2007 Surveys

Marpac Construction

Specialty: General contracting, construction management
Management: Founding members Don Mar and Doug Mar; managing member Herman Setijono; members Jon Okada and Sai Chaleunphonh
Year founded: 1995
Headquarters: Seattle
2006 revenues: $30 million
Projected 2007 revenues: $40 million
Current projects: Renovation of the historic Kong Yick building into the new Wing Luke Asian Museum, Seattle; West Seattle Community Resource Center; 196-stall parking garage, Puget Sound Naval Shipyard, Bremerton

 

Photo courtesy of Marpac Construction [enlarge]
Marpac Construction is building the West Seattle Community Resource Center, which includes 34 low-income apartments and a social service center.

Don Mar, a member of Marpac Construction, sees building prices still rising this year because of an abundance of work and limited labor.

“Prices are going to continue to increase and schedules are going to be difficult to meet,” he said, noting he expects all construction trades to be shorthanded.

Nonprofit portfolio

About 60 percent of Marpac’s business is building multifamily developments, and most of that work is for nonprofit affordable housing developers.
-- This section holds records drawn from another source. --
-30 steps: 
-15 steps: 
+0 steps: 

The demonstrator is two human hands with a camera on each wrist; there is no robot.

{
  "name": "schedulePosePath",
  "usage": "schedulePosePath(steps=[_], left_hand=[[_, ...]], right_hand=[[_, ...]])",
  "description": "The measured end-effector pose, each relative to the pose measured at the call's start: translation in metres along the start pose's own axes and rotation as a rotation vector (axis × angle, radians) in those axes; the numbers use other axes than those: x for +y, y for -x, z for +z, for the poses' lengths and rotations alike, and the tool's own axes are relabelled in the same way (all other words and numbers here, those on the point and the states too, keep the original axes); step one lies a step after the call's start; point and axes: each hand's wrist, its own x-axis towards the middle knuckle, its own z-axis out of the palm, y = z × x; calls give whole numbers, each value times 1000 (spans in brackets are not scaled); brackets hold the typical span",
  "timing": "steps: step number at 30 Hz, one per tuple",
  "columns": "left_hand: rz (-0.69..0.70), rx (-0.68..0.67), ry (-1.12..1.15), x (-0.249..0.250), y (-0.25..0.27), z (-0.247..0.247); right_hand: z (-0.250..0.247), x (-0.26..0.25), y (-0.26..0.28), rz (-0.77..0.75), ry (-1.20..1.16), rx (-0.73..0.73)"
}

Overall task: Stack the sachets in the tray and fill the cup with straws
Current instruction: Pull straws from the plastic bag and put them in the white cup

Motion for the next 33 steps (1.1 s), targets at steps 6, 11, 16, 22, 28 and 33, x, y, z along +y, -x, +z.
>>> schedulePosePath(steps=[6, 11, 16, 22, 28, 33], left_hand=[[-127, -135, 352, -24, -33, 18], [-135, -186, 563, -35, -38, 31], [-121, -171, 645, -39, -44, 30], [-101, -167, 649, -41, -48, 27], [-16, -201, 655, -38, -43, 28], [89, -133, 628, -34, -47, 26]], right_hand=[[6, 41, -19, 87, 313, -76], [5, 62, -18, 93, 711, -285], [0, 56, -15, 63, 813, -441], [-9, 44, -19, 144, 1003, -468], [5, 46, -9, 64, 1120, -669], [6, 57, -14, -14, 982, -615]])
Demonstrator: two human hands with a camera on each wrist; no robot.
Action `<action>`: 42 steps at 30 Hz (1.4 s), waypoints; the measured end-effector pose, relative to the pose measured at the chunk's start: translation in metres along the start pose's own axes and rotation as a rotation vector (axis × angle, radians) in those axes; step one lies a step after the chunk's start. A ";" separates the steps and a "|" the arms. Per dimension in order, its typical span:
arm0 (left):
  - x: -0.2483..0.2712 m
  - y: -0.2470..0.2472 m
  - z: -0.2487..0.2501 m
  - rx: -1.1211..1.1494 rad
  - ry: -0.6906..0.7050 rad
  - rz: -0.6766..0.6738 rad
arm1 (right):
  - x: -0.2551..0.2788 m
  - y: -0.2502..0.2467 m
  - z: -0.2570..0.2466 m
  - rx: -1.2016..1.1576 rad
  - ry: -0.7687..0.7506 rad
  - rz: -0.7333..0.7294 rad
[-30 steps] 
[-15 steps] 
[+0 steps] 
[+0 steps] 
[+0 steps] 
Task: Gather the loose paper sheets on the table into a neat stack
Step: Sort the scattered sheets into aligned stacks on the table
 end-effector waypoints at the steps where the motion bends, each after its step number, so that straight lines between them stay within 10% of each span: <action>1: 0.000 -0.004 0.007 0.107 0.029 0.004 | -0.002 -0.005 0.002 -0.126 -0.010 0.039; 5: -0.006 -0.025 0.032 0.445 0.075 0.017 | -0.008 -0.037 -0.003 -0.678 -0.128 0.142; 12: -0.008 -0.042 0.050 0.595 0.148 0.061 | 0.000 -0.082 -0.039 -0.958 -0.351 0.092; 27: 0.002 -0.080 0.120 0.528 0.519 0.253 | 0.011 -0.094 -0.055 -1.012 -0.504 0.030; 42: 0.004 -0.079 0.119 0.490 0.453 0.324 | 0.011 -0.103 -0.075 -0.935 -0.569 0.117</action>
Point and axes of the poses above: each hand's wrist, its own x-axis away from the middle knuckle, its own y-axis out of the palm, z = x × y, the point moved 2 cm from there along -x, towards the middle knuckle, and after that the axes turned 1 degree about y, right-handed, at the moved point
Mar said he believes the nonprofits are relying more on private donations to build affordable housing given huge demand and what he sees as less public sector financing.

“They’re going out to Joe Blow public on an individual basis saying ‘help us to fund these projects,’” he said.

No finger pointing

Marpac does a lot of design-build for the federal government, Mar said. He said the feds appear to be using design-build to avoid the “finger pointing” that sometimes happens when both an architect and builder are involved in the process.

Marpac does industrial work for the U.S. Army Corps of Engineers and fuel facilities for the military, Mar said. It’s also doing seismic upgrades to military hospitals.

Historic renovations

The company specializes in restoring old buildings. It started out doing historic restorations of six Seattle public libraries and that led to private sector work, including the St. Charles Hotel restoration and conversion in Seattle to residential and some commercial projects for Plymouth Housing Group.

Being a minority construction business “probably hurts” Marpac in some cases, but it helps the company in the nonprofit arena, Mar said. That’s “because those organizations are generally run by people more liberal in thinking and more willing to give opportunities to women and minorities,” he said.